Paying Lip Service to No Kill: Lost in The Matrix

The term “No Kill” is a popular one. Many shelters claim to want to be No Kill, or claim that they already are No Kill, or claim to be working towards No Kill. Many of those shelters aren’t and have no intention of working towards it, they simply like the perceived PR value of the term and so they bend whatever statistic or definition they have to to claim No Kill status.

The generally accepted definition of No Kill is when you are saving 90% or greater of pets entering shelters in your community, and that number was chosen by looking at some of the highest functioning shelters in the United States and examining their save rates. Since the development of that definition, we have in fact discovered that save rates of 98%+ are possible in a municipal open admission animal shelter. In the end, No Kill is not a number or a statistic, it is when every animal entering a shelter is being given the absolute maximum chance to leave alive. The 90% mark is a quick and easy benchmark, but the real goal of No Kill is to reclaim the true definition of euthanasia: a kind death reserved only for those animals who are hopelessly sick or suffering without hope of recovery. Right now the philosophy of No Kill also allows the euthanasia of those animals, mostly dogs, who are judged to be hopelessly violent. Our understanding of dog rehabilitation is advancing every day, and it is my hope that someday they too will be routinely granted the right to live, in sanctuary if necessary.

Organizations like the Mayor’s Alliance for New York City’s Animals claim to be leading New York City to No Kill. They’re not. You can’t achieve No Kill without reforming the basic practices of the city shelters, which the Alliance has been completely unable to do. They have been able to drop euthanasia by paying private rescues to take animals from city shelters. That’s helpful, but it won’t get you to No Kill without shelter reform. As we get closer to 2015 and the end of the grant that keeps the Mayor’s Alliance operational, look for them to modify their mission statement: “working to end the killing of healthy and treatable cats and dogs at our city shelters, Animal Care & Control of NYC”. I’ve seen them testing out language that their goal is now to “reduce euthanasia” and I expect them to slowly transition to that language, since that will allow them to fundraise indefinitely for a goal that will never be achieved, preserving the existence of the Alliance and the power of its leader, Jane Hoffman.

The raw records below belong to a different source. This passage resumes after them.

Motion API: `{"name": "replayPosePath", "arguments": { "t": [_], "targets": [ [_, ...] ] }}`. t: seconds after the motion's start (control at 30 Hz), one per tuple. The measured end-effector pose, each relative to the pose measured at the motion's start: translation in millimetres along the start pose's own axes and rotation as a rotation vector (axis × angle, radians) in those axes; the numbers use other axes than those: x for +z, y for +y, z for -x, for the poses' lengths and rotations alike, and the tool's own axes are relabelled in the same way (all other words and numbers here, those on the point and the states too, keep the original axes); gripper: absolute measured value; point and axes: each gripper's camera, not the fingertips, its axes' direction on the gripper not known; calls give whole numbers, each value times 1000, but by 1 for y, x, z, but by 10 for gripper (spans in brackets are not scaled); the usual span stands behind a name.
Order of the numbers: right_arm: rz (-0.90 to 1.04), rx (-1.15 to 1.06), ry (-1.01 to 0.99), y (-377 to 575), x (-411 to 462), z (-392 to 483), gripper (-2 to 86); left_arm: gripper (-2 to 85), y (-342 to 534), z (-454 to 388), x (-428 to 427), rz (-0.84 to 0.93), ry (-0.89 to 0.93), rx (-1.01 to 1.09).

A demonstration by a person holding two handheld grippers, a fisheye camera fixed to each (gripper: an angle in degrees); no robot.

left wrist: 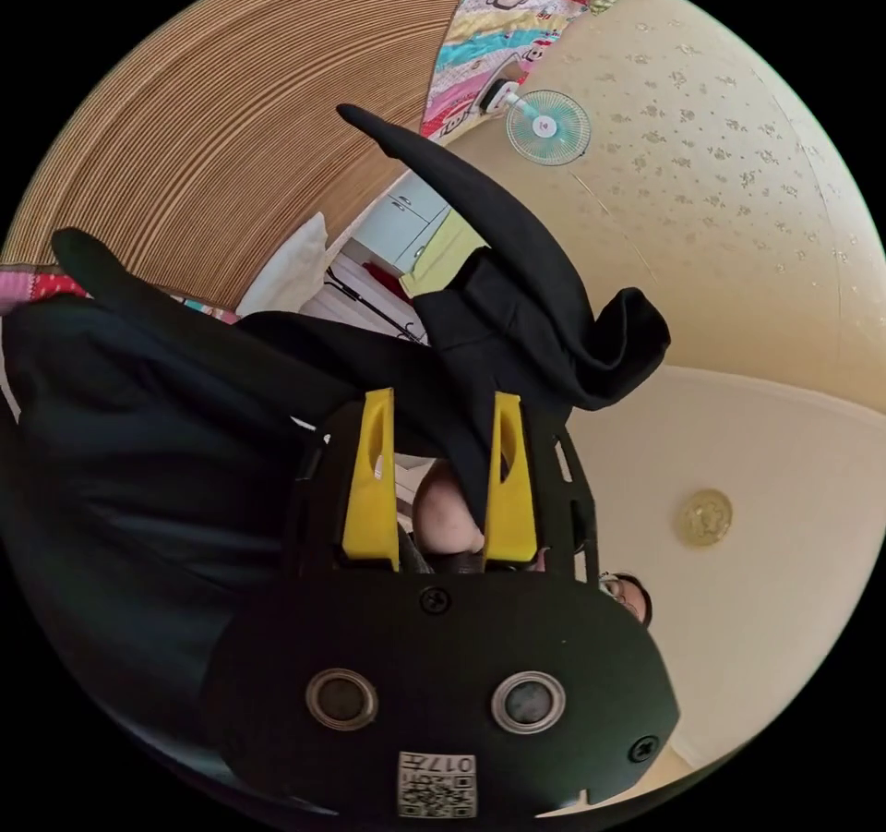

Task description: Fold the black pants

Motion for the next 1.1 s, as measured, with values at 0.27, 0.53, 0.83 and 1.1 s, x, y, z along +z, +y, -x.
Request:
{"name": "replayPosePath", "arguments": {
  "t": [0.27,0.53,0.83,1.1],
  "targets": [
    [-18,13,-28,15,-41,-37,2,144,-3,60,13,60,155,-26],
    [-67,99,56,44,-120,-104,3,44,35,96,11,120,486,300],
    [345,627,1295,78,-222,-183,10,36,201,7,38,330,433,1239],
    [1052,1112,1720,230,-336,-307,54,31,275,38,17,111,458,1478]
  ]
}}
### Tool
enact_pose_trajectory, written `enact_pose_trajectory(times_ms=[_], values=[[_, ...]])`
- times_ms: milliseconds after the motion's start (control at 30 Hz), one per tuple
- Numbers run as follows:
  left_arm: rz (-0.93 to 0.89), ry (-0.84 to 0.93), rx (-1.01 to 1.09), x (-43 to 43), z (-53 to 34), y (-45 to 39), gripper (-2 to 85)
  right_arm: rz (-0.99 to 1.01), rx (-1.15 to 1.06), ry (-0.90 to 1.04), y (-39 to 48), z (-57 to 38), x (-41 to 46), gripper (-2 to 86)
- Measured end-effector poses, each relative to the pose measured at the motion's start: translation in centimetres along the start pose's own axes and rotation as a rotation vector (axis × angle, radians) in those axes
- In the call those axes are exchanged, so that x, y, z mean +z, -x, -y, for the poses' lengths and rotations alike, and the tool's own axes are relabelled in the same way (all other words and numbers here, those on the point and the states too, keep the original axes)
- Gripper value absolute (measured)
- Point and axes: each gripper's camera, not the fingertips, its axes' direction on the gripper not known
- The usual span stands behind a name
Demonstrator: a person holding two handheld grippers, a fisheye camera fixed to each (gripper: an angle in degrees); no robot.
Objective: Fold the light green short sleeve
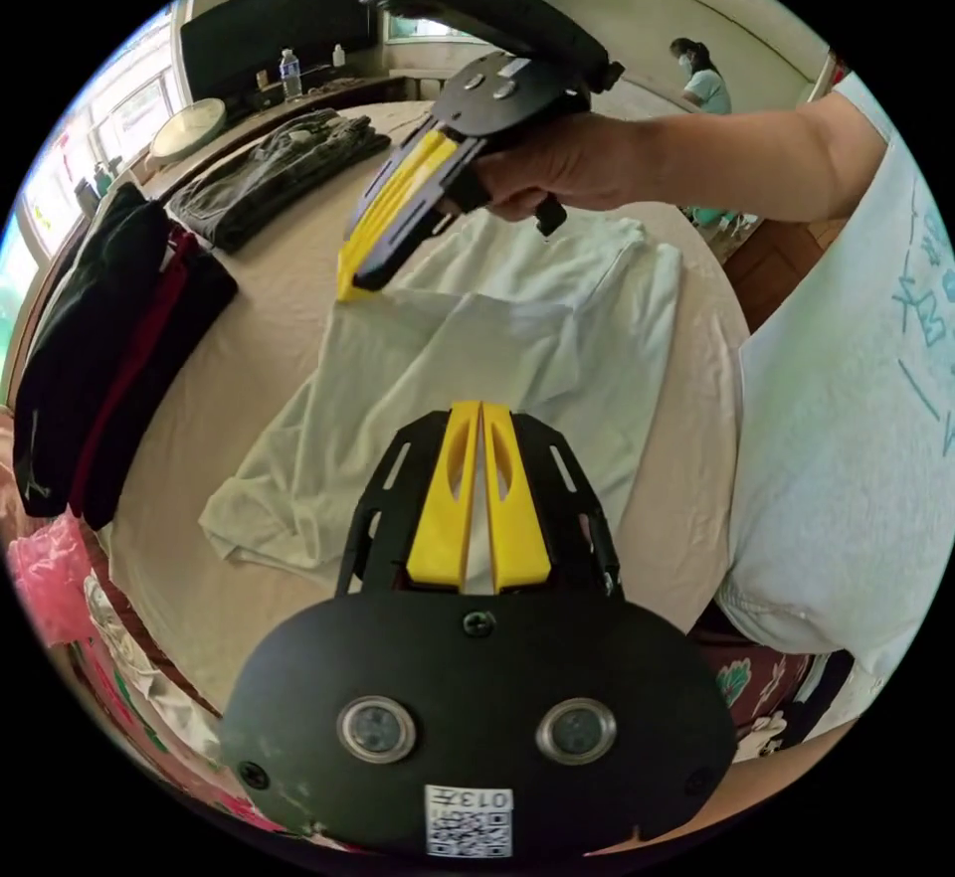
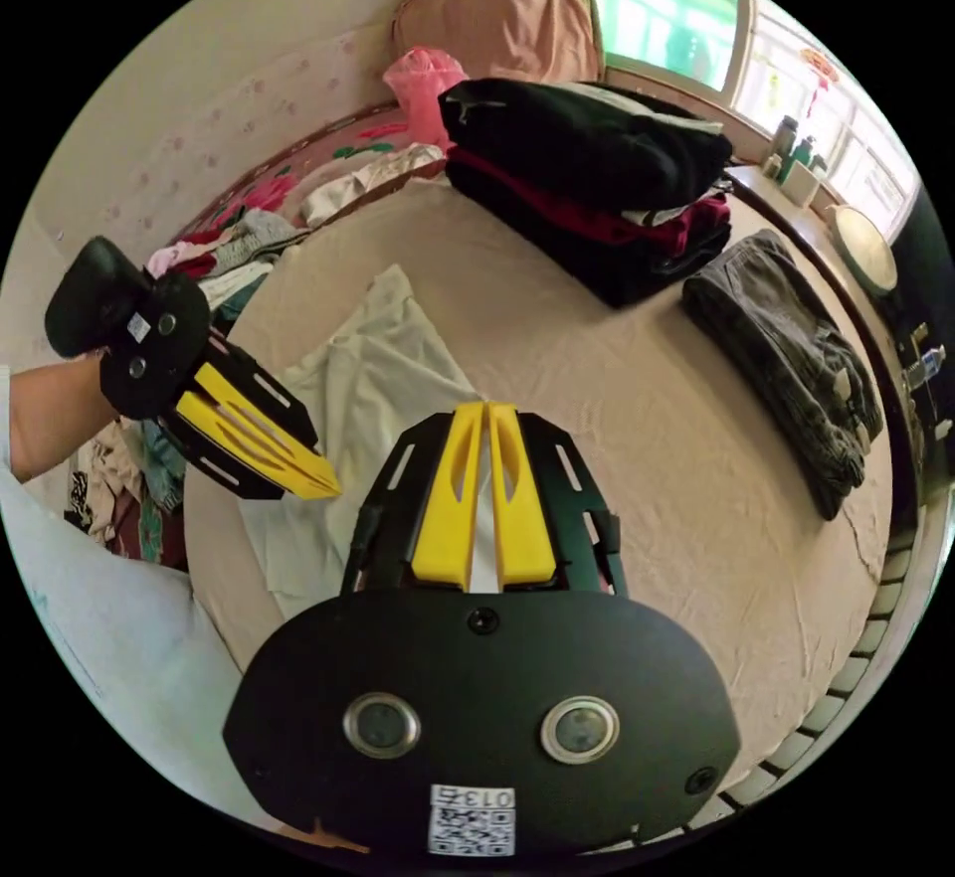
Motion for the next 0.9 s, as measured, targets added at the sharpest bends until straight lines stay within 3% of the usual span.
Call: enact_pose_trajectory(times_ms=[133, 233, 400, 467, 600, 767, 900], values=[[-0.059, 0.149, 0.036, 2.4, 0.2, -1.4, -0.3, 0.019, 0.105, 0.051, -1.6, -0.9, 0.7, 1.5], [-0.047, 0.138, 0.038, 2.1, 0.0, -2.1, -0.2, 0.023, 0.198, 0.124, -3.0, -2.4, 2.0, 2.6], [-0.018, 0.032, -0.083, -0.4, -2.1, -1.4, 0.3, 0.046, 0.277, -0.019, -3.1, -6.1, -3.1, 7.0], [0.080, -0.037, -0.191, -2.1, -3.7, -0.1, 1.2, 0.101, 0.274, -0.073, -2.2, -7.6, -4.8, 7.6], [0.151, -0.084, -0.242, -2.9, -5.0, 1.1, 4.7, 0.192, 0.226, -0.021, 1.1, -9.9, -4.9, 8.2], [0.097, 0.148, -0.187, 1.1, -4.2, 1.6, 2.6, 0.290, 0.205, 0.078, 3.5, -10.6, -1.9, 4.0], [0.103, 0.144, -0.179, 0.9, -3.7, 1.0, 1.0, 0.228, 0.241, 0.113, 4.3, -11.6, -2.6, 2.1]])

It’s important to know that the Mayor’s Alliance never actually intended to take NYC truly No Kill. Here’s how we know. The Mayor’s Alliance is funded primarily by a large grant from Maddie’s Fund. Maddie’s Fund requires data collection in what is called Asilomar format, a standard format of shelter data reporting created by the Asilomar Accords. The Asilomar format has a major Achilles heel that prevents it from ever being an accurate reporting tool or allowing anyone to use it to compare the performance of two different shelters: it leaves it up to the organization making the report to decide what they consider “unhealthy” or “untreatable”. This, of course, is somewhat ridiculous and it makes these statistics extremely easy to manipulate. Don’t want to bother saving cats with ringworm? Boom, make ’em untreatable. Dogs with Demodex? Untreatable. Kittens? Hey, if they’re under 8 weeks old, you’re in luck – they’re ALL considered “unhealthy” by the definitions of the Accords and it’s up to you if you consider them treatable or not!

So Maddie’s Fund supports a reporting standard where the participating grantees get to make up their own definitions of what is treatable in their community, since obviously there are some places where, say, ringworm is special and can’t be treated.

When a community grant is given by Maddie’s, as it has been to the Mayor’s Alliance, the participating organizations within that community are supposed to convene and develop a Pet Evaluation Matrix where your community agrees upon the standards of evaluation and treatment for animals who do not meet the definition of healthy under the Accords. If your community can’t afford to develop one, they also have a model matrix based on a survey of veterinarians. Many organizations that have created a matrix make them publicly available. Finally, the No Kill Advocacy Center has published a matrix of their own, notable because the NKAC has been instrumental in actually creating No Kill communities, not just paying lip service to them.

The Mayor’s Alliance and the shelters of New York City do not appear to have ever developed a Pet Evaluation Matrix for New York. By not doing so they can exploit a loophole in the system: that they can simply change the definition of “unhealthy” and “untreatable” to allow the shelters to kill whomever it is they wish to kill today and include their deaths in the appropriate category. It’s yet another way that the Mayor’s Alliance takes advantage of Maddie’s generosity and keeps the money flowing, no matter if goals are being achieved or not. This is routine in NYC shelters and it is being done by the shelters with the aid and assistance of the Mayor’s Alliance with the full knowledge of Maddie’s Fund: that their grant supports the death of healthy animals in NYC that the shelters have fraudulently labeled “unhealthy”.

We’re now in the seventh year of the five year plan for the Mayor’s Alliance to take New York City No Kill that was since modified to be a ten year plan. Maybe it’s time to cover the basics.